WORK REQUEST
Retype, exactly as they appear below, the lines between the line holding "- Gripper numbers" and the line holding "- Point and", both ends included.

Records contained in a dataset
------------------------------------

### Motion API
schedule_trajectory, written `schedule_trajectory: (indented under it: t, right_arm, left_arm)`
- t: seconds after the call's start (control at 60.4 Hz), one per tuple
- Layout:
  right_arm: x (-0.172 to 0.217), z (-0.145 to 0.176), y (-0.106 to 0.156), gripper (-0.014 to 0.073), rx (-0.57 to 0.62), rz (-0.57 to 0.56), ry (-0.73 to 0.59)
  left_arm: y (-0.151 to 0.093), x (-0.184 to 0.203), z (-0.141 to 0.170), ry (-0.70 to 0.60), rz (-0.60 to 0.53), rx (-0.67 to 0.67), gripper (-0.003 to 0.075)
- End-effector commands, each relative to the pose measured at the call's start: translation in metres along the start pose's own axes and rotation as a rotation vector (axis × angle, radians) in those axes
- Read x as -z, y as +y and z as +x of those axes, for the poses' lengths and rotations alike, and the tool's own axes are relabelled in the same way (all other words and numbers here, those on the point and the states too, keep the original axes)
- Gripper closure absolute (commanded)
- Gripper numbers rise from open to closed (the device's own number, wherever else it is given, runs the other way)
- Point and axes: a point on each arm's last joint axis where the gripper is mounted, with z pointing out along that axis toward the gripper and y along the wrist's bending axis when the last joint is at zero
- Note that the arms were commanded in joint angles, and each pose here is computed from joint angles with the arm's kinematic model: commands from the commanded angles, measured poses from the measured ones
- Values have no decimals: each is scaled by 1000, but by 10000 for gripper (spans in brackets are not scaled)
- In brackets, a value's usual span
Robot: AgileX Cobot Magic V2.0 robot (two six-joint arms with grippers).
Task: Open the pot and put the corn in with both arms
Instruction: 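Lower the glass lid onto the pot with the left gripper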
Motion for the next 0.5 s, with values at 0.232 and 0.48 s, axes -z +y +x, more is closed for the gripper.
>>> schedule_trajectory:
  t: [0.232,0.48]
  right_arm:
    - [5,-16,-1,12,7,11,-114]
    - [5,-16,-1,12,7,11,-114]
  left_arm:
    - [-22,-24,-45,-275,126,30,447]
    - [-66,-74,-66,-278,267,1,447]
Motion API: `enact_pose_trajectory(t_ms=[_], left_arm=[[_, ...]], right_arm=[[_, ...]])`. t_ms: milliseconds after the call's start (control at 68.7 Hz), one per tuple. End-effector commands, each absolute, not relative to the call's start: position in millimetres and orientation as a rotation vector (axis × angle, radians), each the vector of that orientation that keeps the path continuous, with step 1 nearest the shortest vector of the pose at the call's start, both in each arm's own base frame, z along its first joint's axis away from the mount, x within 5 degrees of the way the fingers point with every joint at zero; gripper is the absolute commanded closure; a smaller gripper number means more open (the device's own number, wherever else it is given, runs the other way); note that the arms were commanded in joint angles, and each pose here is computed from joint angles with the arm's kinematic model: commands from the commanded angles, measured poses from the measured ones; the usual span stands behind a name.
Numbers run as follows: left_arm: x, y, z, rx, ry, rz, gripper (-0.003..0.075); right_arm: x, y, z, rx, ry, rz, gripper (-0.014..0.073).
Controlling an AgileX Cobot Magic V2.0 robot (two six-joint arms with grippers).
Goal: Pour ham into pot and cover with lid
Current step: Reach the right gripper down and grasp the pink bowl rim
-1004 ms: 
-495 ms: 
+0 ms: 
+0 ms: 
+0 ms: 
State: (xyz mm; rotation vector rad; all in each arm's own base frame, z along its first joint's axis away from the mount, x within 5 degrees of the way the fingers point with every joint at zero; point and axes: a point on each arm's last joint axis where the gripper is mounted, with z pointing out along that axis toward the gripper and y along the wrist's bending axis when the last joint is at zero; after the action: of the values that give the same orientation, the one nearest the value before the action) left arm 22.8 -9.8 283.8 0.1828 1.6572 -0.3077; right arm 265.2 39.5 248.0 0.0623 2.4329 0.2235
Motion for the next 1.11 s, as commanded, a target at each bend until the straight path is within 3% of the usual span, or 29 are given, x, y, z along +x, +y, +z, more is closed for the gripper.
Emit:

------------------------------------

RESPONSE TO THIS EXERCISE
- Gripper numbers rise from open to closed (the device's own number, wherever else it is given, runs the other way)
- Point and axes: a point on each arm's last joint axis where the gripper is mounted, with z pointing out along that axis toward the gripper and y along the wrist's bending axis when the last joint is at zero

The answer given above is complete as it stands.